Your goal: Copy verbatim the material from its first line to the line that holds "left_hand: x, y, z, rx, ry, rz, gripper", including that line.
START Given data
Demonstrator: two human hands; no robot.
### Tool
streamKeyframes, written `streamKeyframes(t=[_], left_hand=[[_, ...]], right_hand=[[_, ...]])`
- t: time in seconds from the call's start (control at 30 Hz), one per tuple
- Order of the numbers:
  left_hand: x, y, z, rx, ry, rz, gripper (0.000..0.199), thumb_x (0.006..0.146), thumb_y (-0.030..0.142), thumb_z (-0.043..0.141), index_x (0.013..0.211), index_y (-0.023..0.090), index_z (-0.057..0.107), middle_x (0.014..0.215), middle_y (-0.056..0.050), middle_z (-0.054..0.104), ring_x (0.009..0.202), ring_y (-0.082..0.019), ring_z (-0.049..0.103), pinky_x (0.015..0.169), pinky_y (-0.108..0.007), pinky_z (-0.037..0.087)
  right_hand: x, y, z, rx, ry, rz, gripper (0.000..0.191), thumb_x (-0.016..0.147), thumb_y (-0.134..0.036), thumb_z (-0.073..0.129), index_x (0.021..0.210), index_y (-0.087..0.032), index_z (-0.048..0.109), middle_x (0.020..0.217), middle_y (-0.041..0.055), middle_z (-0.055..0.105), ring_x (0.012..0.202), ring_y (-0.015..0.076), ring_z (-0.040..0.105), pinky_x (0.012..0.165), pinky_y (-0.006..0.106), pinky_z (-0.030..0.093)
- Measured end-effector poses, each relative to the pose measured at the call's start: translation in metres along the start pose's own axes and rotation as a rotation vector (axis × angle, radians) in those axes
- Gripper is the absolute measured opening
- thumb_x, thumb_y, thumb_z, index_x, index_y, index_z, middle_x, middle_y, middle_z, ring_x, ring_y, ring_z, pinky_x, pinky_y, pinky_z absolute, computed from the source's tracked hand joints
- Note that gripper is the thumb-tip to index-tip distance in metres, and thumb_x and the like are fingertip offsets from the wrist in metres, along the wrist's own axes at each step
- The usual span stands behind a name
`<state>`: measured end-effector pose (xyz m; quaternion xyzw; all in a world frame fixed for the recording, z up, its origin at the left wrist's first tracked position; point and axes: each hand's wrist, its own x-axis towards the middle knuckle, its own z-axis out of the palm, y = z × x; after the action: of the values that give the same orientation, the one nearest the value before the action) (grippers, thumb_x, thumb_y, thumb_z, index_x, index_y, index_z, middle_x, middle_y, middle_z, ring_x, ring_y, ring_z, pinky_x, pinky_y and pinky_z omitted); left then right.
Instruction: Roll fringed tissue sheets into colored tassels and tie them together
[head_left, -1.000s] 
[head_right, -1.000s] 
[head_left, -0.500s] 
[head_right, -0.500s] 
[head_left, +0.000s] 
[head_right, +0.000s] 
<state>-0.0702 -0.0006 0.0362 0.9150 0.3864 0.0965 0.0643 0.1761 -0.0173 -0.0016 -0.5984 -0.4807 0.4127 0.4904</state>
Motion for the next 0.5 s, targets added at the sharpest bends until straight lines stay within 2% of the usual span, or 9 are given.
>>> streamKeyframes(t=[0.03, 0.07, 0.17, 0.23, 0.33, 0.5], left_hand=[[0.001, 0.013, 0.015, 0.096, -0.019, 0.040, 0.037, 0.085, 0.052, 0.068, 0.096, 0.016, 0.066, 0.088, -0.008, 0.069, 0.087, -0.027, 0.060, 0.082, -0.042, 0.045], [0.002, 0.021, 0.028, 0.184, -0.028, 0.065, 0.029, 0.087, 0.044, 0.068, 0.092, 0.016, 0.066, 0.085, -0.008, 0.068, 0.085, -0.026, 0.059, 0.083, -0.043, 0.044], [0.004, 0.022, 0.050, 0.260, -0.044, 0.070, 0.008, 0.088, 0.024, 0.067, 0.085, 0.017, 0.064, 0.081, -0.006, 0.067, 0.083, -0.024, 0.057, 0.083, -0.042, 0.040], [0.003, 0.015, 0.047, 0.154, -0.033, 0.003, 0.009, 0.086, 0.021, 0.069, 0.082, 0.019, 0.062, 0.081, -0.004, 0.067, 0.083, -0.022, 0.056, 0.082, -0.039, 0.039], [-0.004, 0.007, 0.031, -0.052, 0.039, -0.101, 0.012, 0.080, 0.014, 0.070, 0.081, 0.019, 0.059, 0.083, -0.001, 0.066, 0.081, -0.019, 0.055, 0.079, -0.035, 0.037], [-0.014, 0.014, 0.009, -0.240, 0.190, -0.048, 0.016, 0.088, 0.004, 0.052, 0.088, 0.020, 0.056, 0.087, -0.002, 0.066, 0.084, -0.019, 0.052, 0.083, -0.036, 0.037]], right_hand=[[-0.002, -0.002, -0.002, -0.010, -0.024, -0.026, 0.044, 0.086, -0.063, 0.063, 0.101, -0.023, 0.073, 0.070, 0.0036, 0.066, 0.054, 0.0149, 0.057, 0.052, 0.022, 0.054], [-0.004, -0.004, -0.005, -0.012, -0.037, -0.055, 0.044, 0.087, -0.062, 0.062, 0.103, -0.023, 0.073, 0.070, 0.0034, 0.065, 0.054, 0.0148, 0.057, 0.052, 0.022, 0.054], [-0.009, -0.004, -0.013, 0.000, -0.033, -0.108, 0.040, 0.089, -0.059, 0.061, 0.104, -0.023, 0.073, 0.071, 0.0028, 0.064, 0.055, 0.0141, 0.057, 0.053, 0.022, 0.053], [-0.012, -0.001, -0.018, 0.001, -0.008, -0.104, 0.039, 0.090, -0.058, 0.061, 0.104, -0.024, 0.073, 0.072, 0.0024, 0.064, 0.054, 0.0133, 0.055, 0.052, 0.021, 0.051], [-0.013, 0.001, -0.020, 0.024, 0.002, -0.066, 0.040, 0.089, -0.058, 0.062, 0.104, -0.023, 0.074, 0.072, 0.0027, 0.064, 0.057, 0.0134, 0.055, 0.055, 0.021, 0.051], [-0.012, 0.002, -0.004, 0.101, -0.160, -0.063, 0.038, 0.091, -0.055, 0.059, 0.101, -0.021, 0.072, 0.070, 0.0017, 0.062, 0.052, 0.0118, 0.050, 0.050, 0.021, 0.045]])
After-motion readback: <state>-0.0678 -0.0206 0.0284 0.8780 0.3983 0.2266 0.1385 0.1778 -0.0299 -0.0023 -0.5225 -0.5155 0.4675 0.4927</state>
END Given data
Task response:
Demonstrator: two human hands; no robot.
### Tool
streamKeyframes, written `streamKeyframes(t=[_], left_hand=[[_, ...]], right_hand=[[_, ...]])`
- t: time in seconds from the call's start (control at 30 Hz), one per tuple
- Order of the numbers:
  left_hand: x, y, z, rx, ry, rz, gripper (0.000..0.199), thumb_x (0.006..0.146), thumb_y (-0.030..0.142), thumb_z (-0.043..0.141), index_x (0.013..0.211), index_y (-0.023..0.090), index_z (-0.057..0.107), middle_x (0.014..0.215), middle_y (-0.056..0.050), middle_z (-0.054..0.104), ring_x (0.009..0.202), ring_y (-0.082..0.019), ring_z (-0.049..0.103), pinky_x (0.015..0.169), pinky_y (-0.108..0.007), pinky_z (-0.037..0.087)

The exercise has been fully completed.